Your task:
Search string "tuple": state how many lines in the material below contain it, and nothing else.

________________________

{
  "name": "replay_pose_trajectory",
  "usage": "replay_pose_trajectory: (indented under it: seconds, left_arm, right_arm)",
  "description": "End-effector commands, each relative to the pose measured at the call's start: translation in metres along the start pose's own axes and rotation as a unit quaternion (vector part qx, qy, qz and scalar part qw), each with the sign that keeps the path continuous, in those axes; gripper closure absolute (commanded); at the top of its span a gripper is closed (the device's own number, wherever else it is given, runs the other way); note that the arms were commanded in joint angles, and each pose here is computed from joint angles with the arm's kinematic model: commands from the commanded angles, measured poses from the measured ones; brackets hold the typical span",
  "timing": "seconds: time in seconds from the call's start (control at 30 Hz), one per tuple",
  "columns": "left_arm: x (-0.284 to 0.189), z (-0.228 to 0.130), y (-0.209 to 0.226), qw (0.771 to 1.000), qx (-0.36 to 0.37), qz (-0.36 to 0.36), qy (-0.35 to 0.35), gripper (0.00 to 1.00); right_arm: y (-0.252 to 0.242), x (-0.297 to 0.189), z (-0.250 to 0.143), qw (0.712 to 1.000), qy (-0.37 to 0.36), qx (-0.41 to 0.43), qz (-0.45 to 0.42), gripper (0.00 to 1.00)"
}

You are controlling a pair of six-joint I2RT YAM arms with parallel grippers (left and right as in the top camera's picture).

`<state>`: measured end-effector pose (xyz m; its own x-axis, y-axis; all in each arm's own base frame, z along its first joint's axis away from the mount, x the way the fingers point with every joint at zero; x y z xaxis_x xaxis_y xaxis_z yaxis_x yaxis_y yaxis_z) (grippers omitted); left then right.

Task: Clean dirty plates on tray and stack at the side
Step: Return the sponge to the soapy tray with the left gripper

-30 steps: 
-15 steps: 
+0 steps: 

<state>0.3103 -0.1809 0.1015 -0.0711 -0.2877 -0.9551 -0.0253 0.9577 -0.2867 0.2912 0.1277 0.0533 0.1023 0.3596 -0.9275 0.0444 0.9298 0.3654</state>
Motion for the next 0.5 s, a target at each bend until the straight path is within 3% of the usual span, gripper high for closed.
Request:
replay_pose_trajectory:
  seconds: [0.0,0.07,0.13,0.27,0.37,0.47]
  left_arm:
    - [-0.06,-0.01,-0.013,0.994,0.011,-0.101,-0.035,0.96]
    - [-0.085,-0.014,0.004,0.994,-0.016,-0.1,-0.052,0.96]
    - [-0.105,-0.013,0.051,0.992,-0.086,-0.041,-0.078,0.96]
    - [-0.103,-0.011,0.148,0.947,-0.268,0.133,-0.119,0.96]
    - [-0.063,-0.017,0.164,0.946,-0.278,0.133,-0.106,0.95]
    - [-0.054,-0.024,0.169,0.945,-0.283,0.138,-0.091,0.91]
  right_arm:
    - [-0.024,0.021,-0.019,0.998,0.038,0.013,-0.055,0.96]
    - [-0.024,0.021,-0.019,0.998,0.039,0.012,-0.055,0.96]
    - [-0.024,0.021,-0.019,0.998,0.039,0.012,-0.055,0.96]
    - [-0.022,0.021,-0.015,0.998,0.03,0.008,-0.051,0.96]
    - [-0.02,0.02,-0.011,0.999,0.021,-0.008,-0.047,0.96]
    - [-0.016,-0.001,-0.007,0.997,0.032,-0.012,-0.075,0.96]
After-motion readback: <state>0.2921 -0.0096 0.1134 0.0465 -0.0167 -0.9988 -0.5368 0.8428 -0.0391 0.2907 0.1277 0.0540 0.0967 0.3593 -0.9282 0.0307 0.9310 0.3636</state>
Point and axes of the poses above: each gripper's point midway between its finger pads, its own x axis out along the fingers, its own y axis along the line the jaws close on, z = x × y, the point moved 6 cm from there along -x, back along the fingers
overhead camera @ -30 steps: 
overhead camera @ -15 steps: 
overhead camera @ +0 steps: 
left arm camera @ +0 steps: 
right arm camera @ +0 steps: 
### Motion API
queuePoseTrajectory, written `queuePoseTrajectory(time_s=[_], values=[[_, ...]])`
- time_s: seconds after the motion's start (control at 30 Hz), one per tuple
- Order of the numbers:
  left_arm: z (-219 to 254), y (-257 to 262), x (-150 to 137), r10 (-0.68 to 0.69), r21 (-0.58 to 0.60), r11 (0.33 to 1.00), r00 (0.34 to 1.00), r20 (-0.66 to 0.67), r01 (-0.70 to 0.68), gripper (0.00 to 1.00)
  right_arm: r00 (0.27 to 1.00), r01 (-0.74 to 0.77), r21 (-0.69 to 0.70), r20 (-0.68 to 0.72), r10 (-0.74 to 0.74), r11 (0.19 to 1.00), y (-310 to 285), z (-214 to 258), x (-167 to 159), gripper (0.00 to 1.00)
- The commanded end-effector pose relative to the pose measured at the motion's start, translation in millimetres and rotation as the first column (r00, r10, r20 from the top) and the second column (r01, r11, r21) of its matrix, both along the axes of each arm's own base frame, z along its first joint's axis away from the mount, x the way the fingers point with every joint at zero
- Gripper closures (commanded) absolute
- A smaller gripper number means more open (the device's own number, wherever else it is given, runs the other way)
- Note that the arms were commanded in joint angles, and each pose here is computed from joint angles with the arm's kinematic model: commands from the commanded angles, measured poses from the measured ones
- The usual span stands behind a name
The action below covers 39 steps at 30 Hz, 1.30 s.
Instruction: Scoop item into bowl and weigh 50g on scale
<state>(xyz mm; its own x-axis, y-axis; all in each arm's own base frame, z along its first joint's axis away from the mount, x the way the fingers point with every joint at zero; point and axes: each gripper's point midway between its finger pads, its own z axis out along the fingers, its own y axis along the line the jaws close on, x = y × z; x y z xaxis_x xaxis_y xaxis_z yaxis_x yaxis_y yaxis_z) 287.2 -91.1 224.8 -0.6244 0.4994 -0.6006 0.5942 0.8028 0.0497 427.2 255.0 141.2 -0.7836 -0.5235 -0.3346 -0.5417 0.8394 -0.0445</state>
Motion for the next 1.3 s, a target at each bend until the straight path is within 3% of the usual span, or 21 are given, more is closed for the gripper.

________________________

Solution to the problem:
2